Arriving 3 weeks from today, Francis expected to help citizens heal from decades of war.
Just one verse each day.
The motto for Pope Francis’ Sept. 6-11 visit to Colombia is “Let’s take the first step,” and it is not just a carefully crafted marketing slogan. It is a declaration of intent and the guiding principle behind the papal visit.
Pope Francis announced his wish to visit the country back in 2016. But he said he would not visit until a much sought-after peace deal was locked down. That deal between the Colombian government and the Revolutionary Armed Forces of Colombia (FARC) was signed on Nov. 12, 2016 (after an initial deal in June failed a referendum vote in October). With that, 53 years of war essentially came to an end and the papal visit became possible.
But for Colombia to enjoy long-term peace, there are some outstanding issues to deal with: another significant guerrilla group has yet to sign a peace deal, the issue of paramilitary forces has not been addressed, and in general a nationwide reconciliation is needed.

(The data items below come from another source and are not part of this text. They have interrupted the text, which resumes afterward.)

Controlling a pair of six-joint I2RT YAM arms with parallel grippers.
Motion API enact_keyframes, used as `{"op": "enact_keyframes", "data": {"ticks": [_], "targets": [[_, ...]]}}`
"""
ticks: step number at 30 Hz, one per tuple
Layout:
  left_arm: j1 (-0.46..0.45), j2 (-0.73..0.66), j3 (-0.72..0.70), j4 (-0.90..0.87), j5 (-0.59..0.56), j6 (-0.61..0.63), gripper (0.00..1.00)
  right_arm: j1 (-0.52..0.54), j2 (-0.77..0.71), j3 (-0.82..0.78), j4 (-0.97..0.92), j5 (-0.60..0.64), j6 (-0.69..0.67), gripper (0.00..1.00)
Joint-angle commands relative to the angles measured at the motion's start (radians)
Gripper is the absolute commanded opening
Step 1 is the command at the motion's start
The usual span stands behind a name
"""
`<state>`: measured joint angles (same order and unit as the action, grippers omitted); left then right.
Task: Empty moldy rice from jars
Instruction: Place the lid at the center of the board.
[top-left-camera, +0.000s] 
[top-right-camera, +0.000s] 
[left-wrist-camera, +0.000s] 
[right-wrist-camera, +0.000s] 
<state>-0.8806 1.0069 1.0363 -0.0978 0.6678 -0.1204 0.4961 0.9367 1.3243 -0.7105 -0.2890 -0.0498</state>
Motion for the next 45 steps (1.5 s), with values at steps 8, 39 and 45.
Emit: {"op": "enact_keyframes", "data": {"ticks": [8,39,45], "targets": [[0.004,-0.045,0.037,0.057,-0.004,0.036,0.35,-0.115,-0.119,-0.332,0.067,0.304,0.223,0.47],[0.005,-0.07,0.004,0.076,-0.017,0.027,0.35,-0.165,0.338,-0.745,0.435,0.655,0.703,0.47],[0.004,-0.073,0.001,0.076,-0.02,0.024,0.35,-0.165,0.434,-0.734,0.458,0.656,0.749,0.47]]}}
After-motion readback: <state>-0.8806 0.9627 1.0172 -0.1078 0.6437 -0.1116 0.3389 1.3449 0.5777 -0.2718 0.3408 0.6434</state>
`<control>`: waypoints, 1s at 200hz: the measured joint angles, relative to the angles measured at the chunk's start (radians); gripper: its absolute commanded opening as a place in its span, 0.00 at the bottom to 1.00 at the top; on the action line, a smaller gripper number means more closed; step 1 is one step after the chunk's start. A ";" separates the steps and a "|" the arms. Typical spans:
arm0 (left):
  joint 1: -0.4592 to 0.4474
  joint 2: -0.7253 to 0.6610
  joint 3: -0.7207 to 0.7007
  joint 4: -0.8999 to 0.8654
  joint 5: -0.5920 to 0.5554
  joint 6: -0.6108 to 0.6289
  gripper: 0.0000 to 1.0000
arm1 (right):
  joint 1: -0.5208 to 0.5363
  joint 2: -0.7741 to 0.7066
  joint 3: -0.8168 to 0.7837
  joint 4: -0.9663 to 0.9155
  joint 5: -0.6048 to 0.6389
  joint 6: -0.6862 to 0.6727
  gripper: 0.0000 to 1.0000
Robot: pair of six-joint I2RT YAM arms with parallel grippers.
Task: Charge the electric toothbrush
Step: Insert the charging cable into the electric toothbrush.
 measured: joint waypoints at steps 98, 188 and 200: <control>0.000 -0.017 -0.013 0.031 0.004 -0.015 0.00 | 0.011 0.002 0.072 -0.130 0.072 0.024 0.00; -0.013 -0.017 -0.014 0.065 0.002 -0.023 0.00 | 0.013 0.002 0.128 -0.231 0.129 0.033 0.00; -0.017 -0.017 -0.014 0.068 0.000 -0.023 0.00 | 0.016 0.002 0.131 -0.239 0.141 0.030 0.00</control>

An estimated 220,000 people were killed and, according to Human Rights Watch, more than 6.8 million Colombians were internally displaced during the protracted war. As the head of the FARC, Rodrigio Londono Echeverri, pointed out during an appearance on a Colombian TV talk show, a “culture of violence” had been created in the country.
Pope Francis’ visit is being billed as the first step in what will be a long process of changing that culture of violence. His upcoming visit has already delivered some concrete progress towards peace.
The National Liberation Army (ELN) — which was once led by priests — has not yet signed a peace deal but may be ready to call a ceasefire. Reuters reported on August 10 that ELN leaders could call a ceasefire for the pope’s visit. Pablo Beltran, the ELN’s chief negotiator, said it would be “a gesture” to recognize the support Pope Francis has given the Colombian peace process.
During Pope Francis’ five-day visit to the country, his itinerary will include several events designed to draw Colombians together, recognize the sins of the past, and motivate them to do what they can to pave the way for long-term peace.
Those events include a September 8 Mass in Villavicencio during which the pope will beatify two Colombian martyrs: Bishop Jesús Emilio Jaramillo Monsalvé and Pedro Maria Ramirez, a country priest. Both were killed as a result of the violence that engulfed the nation for decades.
Bishop Jaramillo Monsalvé was killed in 1989. His car was stopped by members of the National Liberation Army (ELN) and his travel companion was sent away with orders to return the next morning. Daylight brought the discovery of the bishop’s body with signs of multiple gunshot wounds. The ELN guerrillas later said they killed the bishop because he was a part of a conservative branch of the Church hierarchy.
The country priest, Fr. Ramirez, was assigned to a parish in Armero, Tolima. He was killed in 1948 in the violence that erupted after the liberal politician and presidential candidate Jorge Eliecer Gaitan was killed. In retaliation, Gaitan’s supporters in Armero lynched Fr. Ramierez, claiming he was a fanatic conservative whom they considered dangerous.
The same day he beatifies the two martyrs, Pope Francis will lead a prayer service for national reconciliation and visit the reconciliation cross that stands in the Park of the Founders in Villavicencio.
On the last day of his trip, Pope Francis will be in Cartagena where he will visit the St. Peter Claver sanctuary, a museum and church located in what was once the Jesuit house, to lead the Angelus and meet with representatives of the local Afro-Colombian community.
St. Peter Claver was a Jesuit missionary from Spain who arrived in Cartagena in 1610 to minister to slaves and the poor. An estimated 10,000 slaves were brought to Colombia every year through the port of Cartagena. Claver would board the ships before they docked to tend to the slaves’ needs, even baptizing the new arrivals so it would be easier to convince their owners to treat them humanely. Claver caught the plague in 1651 and was bedridden the last few years of his life. When he died in 1654, locals stripped his bedroom of everything except the bed linens in order to have relics of the man they considered a saint.
The rest of the pope’s itinerary includes events that are fairly standard on papal trips: courtesy visits with local authorities, meetings with local bishops and with men and women religious, a visit to a center that helps the poor, and a brief meeting with young people. Given the context in which those “usual” events are taking place, expect to hear Pope Francis tell each of these groups exactly how they can contribute to lasting peace in Colombia and give them the boost of energy they need to make that peace happen.